## DIRECTIONS:
Return the lines below exactly, from the first one through the line that has "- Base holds". Leave out everything after it.

(EXERCISE DATA Opens)

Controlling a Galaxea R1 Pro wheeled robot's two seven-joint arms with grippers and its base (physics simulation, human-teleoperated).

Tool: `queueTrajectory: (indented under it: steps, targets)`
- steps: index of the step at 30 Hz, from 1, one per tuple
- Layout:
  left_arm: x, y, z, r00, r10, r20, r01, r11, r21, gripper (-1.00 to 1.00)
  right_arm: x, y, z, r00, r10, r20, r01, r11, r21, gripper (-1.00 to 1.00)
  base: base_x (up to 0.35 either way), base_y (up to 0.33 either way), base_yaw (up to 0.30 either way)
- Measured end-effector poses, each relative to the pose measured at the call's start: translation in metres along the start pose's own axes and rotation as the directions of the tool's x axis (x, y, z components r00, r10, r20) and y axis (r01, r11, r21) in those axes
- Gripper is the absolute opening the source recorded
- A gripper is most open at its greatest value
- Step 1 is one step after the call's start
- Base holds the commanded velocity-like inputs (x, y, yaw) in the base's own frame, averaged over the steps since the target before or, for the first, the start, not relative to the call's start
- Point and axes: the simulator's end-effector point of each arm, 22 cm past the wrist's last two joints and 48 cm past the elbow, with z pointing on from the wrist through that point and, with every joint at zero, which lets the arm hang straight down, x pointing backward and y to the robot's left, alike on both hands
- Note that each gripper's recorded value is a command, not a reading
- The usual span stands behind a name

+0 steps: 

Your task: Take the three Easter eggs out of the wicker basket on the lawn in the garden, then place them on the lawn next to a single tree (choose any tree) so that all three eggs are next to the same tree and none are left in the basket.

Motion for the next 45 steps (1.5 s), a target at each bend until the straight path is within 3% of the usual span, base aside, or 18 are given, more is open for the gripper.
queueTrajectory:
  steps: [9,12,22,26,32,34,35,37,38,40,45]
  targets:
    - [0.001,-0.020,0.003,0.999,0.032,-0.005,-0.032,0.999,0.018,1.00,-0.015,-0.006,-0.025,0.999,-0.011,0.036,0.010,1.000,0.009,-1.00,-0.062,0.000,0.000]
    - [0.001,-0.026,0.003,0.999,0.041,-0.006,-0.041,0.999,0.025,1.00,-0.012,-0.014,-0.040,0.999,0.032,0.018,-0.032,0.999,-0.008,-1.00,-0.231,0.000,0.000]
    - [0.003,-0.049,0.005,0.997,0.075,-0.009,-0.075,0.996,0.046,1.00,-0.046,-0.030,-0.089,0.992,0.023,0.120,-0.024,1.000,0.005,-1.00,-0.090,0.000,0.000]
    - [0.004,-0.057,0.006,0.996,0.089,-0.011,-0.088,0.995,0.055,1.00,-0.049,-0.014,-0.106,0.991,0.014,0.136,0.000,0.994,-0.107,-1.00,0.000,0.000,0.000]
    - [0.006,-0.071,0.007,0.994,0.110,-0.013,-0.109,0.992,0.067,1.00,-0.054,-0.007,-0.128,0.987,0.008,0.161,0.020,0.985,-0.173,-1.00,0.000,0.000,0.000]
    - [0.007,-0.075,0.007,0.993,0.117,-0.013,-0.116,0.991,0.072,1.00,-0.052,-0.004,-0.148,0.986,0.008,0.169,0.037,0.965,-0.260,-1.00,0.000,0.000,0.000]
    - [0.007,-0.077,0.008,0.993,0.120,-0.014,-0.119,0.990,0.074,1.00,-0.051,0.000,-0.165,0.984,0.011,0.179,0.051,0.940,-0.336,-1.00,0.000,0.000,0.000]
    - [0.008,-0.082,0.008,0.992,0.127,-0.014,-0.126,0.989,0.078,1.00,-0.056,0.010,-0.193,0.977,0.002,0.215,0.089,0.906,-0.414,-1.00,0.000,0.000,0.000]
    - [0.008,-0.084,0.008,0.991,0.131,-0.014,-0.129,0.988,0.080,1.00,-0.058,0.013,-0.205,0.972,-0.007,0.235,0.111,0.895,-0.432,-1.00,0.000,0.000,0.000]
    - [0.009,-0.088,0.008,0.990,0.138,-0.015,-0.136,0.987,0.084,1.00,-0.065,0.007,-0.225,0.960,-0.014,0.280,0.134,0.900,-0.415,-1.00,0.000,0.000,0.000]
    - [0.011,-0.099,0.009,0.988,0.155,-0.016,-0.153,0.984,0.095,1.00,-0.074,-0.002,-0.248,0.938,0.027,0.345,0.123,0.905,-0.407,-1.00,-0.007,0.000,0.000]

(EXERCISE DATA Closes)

## OUTPUT FOR THIS EXERCISE:
Controlling a Galaxea R1 Pro wheeled robot's two seven-joint arms with grippers and its base (physics simulation, human-teleoperated).

Tool: `queueTrajectory: (indented under it: steps, targets)`
- steps: index of the step at 30 Hz, from 1, one per tuple
- Layout:
  left_arm: x, y, z, r00, r10, r20, r01, r11, r21, gripper (-1.00 to 1.00)
  right_arm: x, y, z, r00, r10, r20, r01, r11, r21, gripper (-1.00 to 1.00)
  base: base_x (up to 0.35 either way), base_y (up to 0.33 either way), base_yaw (up to 0.30 either way)
- Measured end-effector poses, each relative to the pose measured at the call's start: translation in metres along the start pose's own axes and rotation as the directions of the tool's x axis (x, y, z components r00, r10, r20) and y axis (r01, r11, r21) in those axes
- Gripper is the absolute opening the source recorded
- A gripper is most open at its greatest value
- Step 1 is one step after the call's start
- Base holds the commanded velocity-like inputs (x, y, yaw) in the base's own frame, averaged over the steps since the target before or, for the first, the start, not relative to the call's start

The given output is the complete response.